Dagstuhl Seminar 18401
Automating Data Science
( Sep 30 – Oct 05, 2018 )
- Tijl De Bie (Ghent University, BE)
- Luc De Raedt (KU Leuven, BE)
- Holger H. Hoos (Leiden University, NL)
- Padhraic Smyth (University of California - Irvine, US)
- Michael Gerke (for scientific matters)
- Annette Beyer (for administrative matters)
Data science is concerned with the extraction of knowledge and insight, and ultimately societal or economic value, from data. It complements traditional statistics in that its object is data as it presents itself in the wild (often complex and heterogeneous, noisy, loosely structured, biased, etc.), rather than well structured data sampled in carefully designed studies. It also has a strong computer science focus, and is related to popular areas such as big data, machine learning, data mining and knowledge discovery.
Data science is becoming increasingly important with the abundance of big data, while the number of skilled data scientists is lagging. This has raised the question as to whether it is possible to automate data science in several contexts. First, from an artificial intelligence perspective, it is interesting to investigate whether (data) science (or portions of it) can be automated, as it is an activity currently requiring high levels of human expertise. Second, the field of machine learning has a long-standing interest in applying machine learning at the meta-level, in order to obtain better machine learning algorithms, yielding recent successes in automated parameter tuning, algorithm configuration and algorithm selection. Third, there is an interest in automating not only the model building process itself (cf. the Automated Statistician) but also in automating the preprocessing steps (data wrangling).
This Dagstuhl seminar will bring together researchers from all areas concerned with data science in order to study whether, to what extent, and how data science can be automated. It will focus on the following Data Science topics:
- Data Wrangling
- Predictive Modeling
- Exploratory Data Analysis
- Inductive querying
- Probabilistic Programming
- Visual Analytics
and will aim at answering the following questions:
- How can we automatically tune the parameters or configure algorithms? How can we apply this to machine learning and data science algorithms? This is related to expert / rule-based systems, information criteria, statistical learning theory, learning to learn, meta-learning, etc.
- How can we assist users in their exploratory data mining tasks? Can we automate it? What type of interactivity is needed? How to obtain models of the user and of interestingness?
- How can we support the data-wrangling process? How can inductive programming techniques help? Can it be realized fully automatically? What are the limitations and opportunities?
- How can one automate data-driven story-telling? How can we explain learned models to the user? To what extent can natural language be used?
- Can we (partially) automate Visual Analytics? Can we automatically visualize what is of interest to the user?
- What is the trade-off between automation and interaction? To what extent is automation (un)desirable?
- How can probabilistic programming and inductive querying techniques be used to facilitate data science ?
- How can automation be married with the increasing tendency for personalization? With the impact on privacy and society of data science, are there any additional ethical issues to be taken into account?

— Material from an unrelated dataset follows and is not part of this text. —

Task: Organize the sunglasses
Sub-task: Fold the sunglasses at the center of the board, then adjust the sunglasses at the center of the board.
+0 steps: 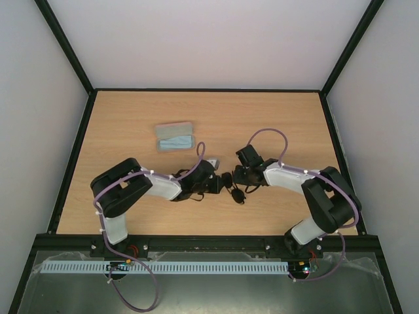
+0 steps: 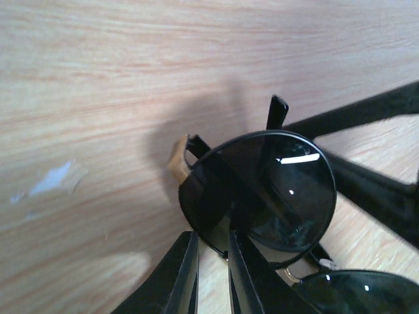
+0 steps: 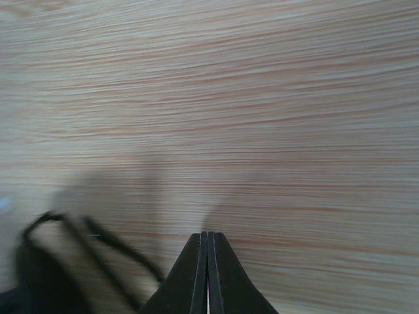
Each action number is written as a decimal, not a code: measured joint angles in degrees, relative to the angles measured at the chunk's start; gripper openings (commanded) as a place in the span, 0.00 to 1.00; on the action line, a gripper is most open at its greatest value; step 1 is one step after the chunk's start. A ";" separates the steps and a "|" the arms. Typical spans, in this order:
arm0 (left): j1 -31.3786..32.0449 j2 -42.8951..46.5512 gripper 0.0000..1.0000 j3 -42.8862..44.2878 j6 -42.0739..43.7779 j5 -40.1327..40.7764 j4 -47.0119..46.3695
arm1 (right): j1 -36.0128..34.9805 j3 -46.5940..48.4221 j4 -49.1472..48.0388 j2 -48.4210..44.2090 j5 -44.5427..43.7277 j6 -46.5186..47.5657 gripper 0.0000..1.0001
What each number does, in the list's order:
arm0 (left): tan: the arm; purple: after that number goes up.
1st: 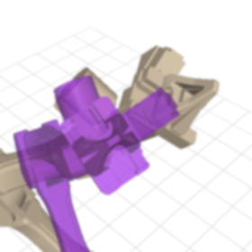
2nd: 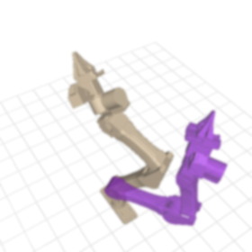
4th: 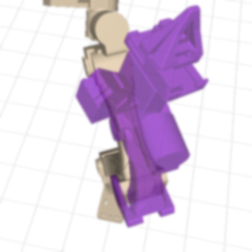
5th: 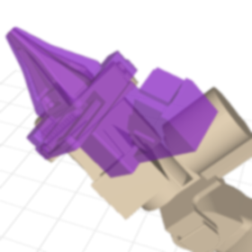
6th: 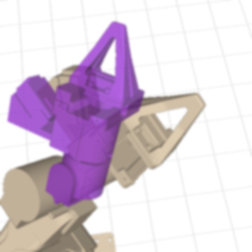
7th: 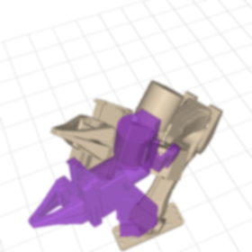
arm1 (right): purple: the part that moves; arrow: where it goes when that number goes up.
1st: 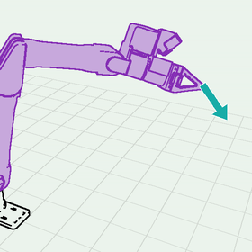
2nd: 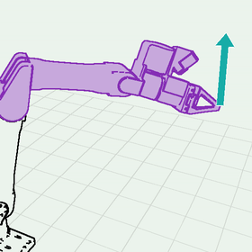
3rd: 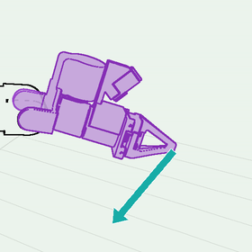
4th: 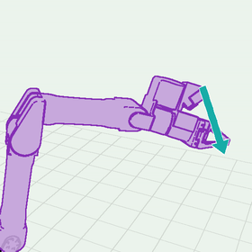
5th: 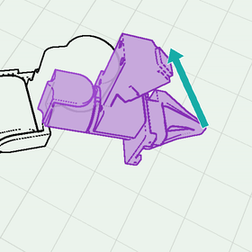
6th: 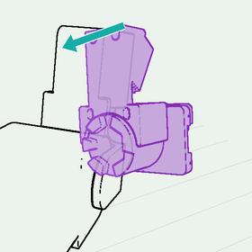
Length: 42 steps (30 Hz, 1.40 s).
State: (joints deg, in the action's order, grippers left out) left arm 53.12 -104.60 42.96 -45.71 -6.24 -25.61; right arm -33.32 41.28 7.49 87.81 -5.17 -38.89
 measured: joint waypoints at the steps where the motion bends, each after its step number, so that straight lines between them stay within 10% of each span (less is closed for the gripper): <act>1: -0.22 -0.90 0.16 0.87 0.24 0.00 -0.44 | 0.00 -0.31 -1.86 0.48 1.66 0.11 0.02; 12: -1.33 -4.04 0.15 2.97 0.17 -1.53 -3.39 | -0.09 -4.85 -13.88 0.39 9.66 -0.35 0.02; 22: -2.23 -0.37 0.19 -2.62 -0.46 -1.49 -5.60 | -0.55 -6.93 -5.99 -6.62 5.81 -0.33 0.17; 30: -2.69 6.23 0.55 -7.23 -1.11 -0.22 -2.12 | -0.04 -7.82 -0.07 -17.38 4.92 -0.28 0.24; 35: -2.99 11.34 0.59 -11.67 -1.25 0.70 -1.38 | -0.02 -12.61 0.46 -26.25 8.61 -0.74 0.55; 42: -3.32 21.53 0.60 -18.86 -1.97 1.62 2.01 | -0.02 -17.51 -0.09 -31.32 14.32 -2.67 0.43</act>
State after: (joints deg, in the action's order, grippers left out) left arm 49.80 -83.07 24.10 -47.68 -4.62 -23.59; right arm -33.34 23.77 7.40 56.49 9.15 -41.56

- Data Science for the expert versus for the layperson: different optimal trade-offs?
Data science is concerned with the extraction of knowledge and insight, and ultimately societal or economic value, from data. It complements traditional statistics in that its object is data as it presents itself in the wild (often complex and heterogeneous, noisy, loosely structured, biased, etc.), rather than data well-structured data sampled in carefully designed studies.
Such 'Big Data' is increasingly abundant, while the number of skilled data scientists is lagging. This has raised the question as to whether it is possible to automate data science in several contexts. First, from an artificial intelligence perspective, it is related to the issue of "robot scientists", which are concerned with the automation of scientific processes and which have so far largely focused on the life sciences. It is interesting to investigate whether principles of robot scientists can be applied to data science.

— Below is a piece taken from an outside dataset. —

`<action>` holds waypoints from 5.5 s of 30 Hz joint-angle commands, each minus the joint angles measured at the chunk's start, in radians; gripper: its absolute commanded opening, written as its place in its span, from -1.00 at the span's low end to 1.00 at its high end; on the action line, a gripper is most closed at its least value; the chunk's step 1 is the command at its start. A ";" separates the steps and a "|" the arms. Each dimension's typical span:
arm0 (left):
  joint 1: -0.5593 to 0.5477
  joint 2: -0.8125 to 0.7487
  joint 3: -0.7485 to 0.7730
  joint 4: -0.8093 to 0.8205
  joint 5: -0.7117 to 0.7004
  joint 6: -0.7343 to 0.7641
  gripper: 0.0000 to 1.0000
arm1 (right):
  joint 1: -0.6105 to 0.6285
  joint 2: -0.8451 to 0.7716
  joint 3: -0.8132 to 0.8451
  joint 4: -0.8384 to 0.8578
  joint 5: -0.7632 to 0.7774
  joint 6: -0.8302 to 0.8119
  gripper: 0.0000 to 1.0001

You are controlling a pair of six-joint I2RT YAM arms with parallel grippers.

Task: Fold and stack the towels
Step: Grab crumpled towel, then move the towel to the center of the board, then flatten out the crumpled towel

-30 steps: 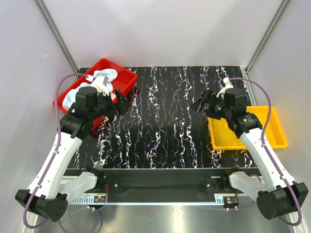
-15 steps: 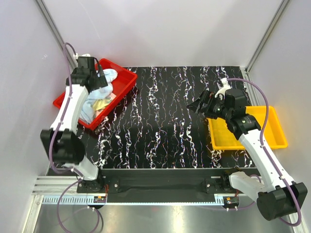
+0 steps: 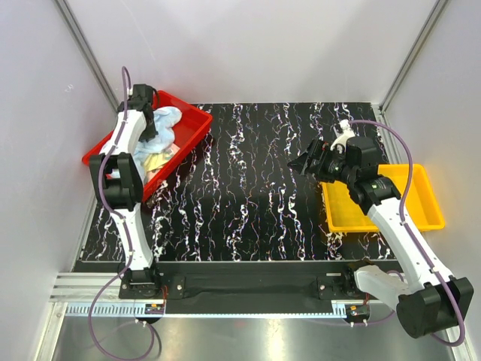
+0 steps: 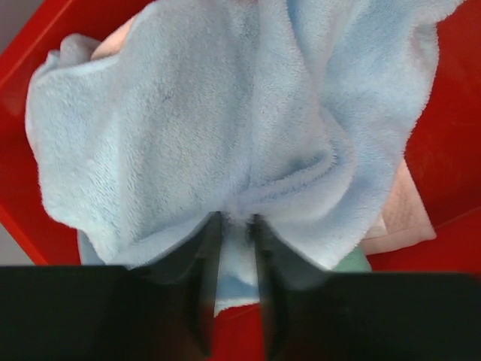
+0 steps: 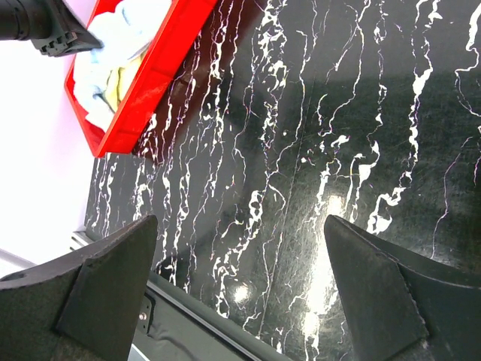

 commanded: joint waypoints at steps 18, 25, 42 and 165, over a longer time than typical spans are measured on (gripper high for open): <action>-0.344 -0.404 0.467 0.111 0.150 0.146 -1.00 | 0.006 0.013 0.131 -0.063 0.070 -0.012 1.00; -0.504 -0.604 0.163 0.208 0.444 0.038 -1.00 | 0.006 -0.030 0.170 -0.136 0.126 -0.009 0.99; -0.638 -0.908 -1.091 0.333 0.292 -0.327 -1.00 | 0.006 -0.067 0.000 -0.168 0.159 0.045 0.82; -0.382 -0.069 -0.487 0.371 0.586 -0.192 -0.07 | -0.049 0.717 0.340 -0.171 0.069 -0.254 -1.00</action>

Second, there exist many results in the machine learning community, which has since the early 1980s been applying machine learning at a meta-level, in order to learn which machine learning algorithms, variants and (hyper-)parameter settings should be used on which types of data sets.

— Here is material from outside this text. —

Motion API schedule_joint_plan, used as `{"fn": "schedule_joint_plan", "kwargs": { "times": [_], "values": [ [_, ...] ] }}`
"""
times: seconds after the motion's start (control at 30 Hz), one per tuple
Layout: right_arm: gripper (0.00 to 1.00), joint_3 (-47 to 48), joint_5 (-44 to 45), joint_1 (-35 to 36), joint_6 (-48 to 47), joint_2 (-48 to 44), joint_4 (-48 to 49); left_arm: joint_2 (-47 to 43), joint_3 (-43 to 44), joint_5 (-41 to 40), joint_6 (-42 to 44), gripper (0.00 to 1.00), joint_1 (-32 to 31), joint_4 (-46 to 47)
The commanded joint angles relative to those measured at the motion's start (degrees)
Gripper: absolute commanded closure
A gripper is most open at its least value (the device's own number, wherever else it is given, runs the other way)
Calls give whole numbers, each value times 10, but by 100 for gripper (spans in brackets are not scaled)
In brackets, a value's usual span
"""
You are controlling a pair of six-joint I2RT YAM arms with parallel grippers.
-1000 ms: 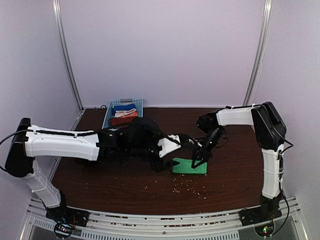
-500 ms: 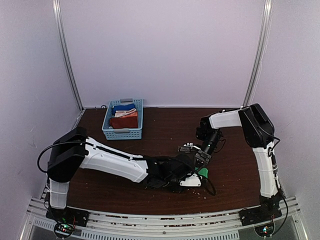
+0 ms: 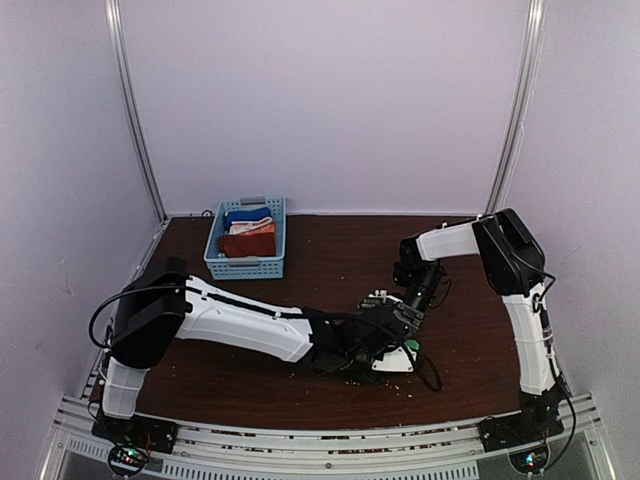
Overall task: Roll the towels
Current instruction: Roll the towel at the center of the board.
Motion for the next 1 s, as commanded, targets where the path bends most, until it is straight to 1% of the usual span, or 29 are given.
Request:
{"fn": "schedule_joint_plan", "kwargs": {
  "times": [0.0, 0.2, 0.47, 0.6, 0.67, 0.73, 0.83, 0.97],
  "values": [
    [71, -15, 70, 3, 5, 43, 50, 10, 42, 63, -16, 26, 2, -37],
    [71, -20, 62, 2, 8, 50, 50, 46, 72, 15, -21, 26, 1, -53],
    [71, -19, 47, 1, 12, 51, 50, 66, 89, 53, -26, 29, 0, -63],
    [71, -21, 41, 2, 9, 45, 49, 94, 109, 34, -22, 34, 0, -82],
    [67, -24, 35, 1, 6, 34, 49, 110, 111, 1, -21, 37, 1, -79],
    [61, -28, 25, -1, -2, 14, 49, 124, 109, -2, -19, 41, 3, -82],
    [54, -33, 23, -8, -4, -18, 49, 123, 102, 36, -21, 46, 6, -82],
    [48, -36, 25, -23, -3, -58, 49, 122, 94, 80, -22, 55, 6, -81]
  ]
}}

In recent years, there have been breakthroughs in this domain, and there now exist effective systems (such as Auto-WEKA and auto-sklearn) that automatically select machine learning methods and configure their hyperparameters in order to maximize the predictive performance on particular datasets.
Third, there are projects such as the Automated Statistician that want to fully automate the process of statistical modeling. Such systems could dramatically simplify scientific data modeling tasks, empowering scientists from data-rich scientific disciplines such as bioinformatics, climate data analysis, computational social science, and so on. To ensure success, important challenges not only from a purely modelling perspective, but also in terms of interpretability and the human-computer interface, need to be tackled. For example, the input to the Automated Statistician is a dataset, and the system produces not only a complex statistical model by means of a search process, but also explains it in natural language.
Fourth, there is an interest in not only automating the model building step in data science, but also various steps that precede it. It is well known in data science that 80% of the effort goes into preprocessing the data, putting it in the right format, and selecting the right features, whereas the model-building step typically only takes 20% of the effort. This has motivated researchers to focus on automated techniques for data wrangling, which is precisely concerned with transforming the given dataset into a format that can be handled by the data analysis component. Here, there are strong connections with inductive programming techniques.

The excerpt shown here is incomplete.